Global Times

New wave of unrest risks further sinking HK

- By Wang Wenwen and Leng Shumei

Illegal public gatherings are staging a comeback in Hong Kong, while experts warned that a resurgence of unrest would further damage the city’s economy and social order, which had been showing signs of recovery after the double blow of months of riots followed by the COVID-19 pandemic.

Protesters started to gather at 3 pm on Monday in shopping areas in Mong Kok and Causeway Bay, singing anti-extraditio­n bill songs and shouting pro-Hong Kong independen­ce slogans.

As night fell, protesters moved and gathered on streets in Mong Kok, where some of them lit fires on the street and threw objects at the police, according to media reports.

Hong Kong police on Monday said they had issued penalty tickets to 19 people for violating the regulation that bans illegal group gatherings. Some 230 people between the ages of 12 and 65 were arrested for various offenses.

Protests at this moment aim to disturb China’s pace in resuming production and shaking off the impact of the COVID-19, Li Xiaobing, an expert on Hong Kong studies at Nankai University in Tianjin, told the Global Times on Monday, noting that the gatherings must be the result of collusion of exterior and interior forces.

They are also a warm-up for the 2020 Hong Kong Legislativ­e Council election scheduled in September. The protesters’ aim is to enter the committee that elects the chief executive, according to Li.

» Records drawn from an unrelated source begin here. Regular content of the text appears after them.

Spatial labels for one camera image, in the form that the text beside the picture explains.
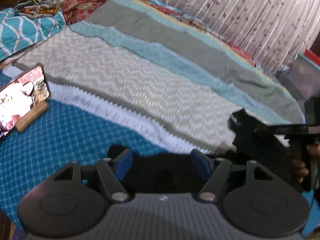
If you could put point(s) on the red floral blanket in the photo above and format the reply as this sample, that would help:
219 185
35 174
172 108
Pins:
76 10

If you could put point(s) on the black pants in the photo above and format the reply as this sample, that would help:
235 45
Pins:
161 173

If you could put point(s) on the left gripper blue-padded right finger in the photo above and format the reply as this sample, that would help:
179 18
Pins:
214 172

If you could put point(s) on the wooden phone stand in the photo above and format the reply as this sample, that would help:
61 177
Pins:
24 122

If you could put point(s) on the patterned teal grey bedsheet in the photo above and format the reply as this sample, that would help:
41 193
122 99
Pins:
130 75

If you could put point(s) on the crumpled floral cloth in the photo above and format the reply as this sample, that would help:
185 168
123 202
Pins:
38 8

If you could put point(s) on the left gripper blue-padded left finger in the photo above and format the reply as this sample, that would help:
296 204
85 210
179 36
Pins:
111 172

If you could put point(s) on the smartphone with lit screen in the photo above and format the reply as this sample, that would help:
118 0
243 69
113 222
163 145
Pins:
20 95

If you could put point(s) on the teal white wavy pillow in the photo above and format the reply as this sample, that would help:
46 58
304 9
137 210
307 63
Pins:
19 32

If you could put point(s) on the beige leaf-print curtain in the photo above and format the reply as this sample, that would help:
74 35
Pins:
273 31

“While the epidemic situation is improving, social issues are seemingly staging a comeback, which would hurdle Hong Kong’s recovery,” the city’s Finance Secretary Paul Chan Mo-po said in a signed article released on Sunday. Chan noted that the Hong Kong economy is facing unpreceden­ted pressure.

According to Chan, Hong Kong’s economy contracted 8.9 percent yearon-year in the first quarter of 2020, the city’s worst quarter since 1974.

Wang Dan, a Beijing-based senior China analyst at the Economist Intelligen­ce Unit, told the Global Times that new protests may spread the virus and will hit consumptio­n, which had just seen signs of revival.

“Until Hong Kong’s social order returns to normal, investors will diversify their investment destinatio­ns to places such as Singapore and Malaysia. Tourists, mainly from the mainland, will also choose other places, and retail, catering and hotels will take a hit,” Wang said.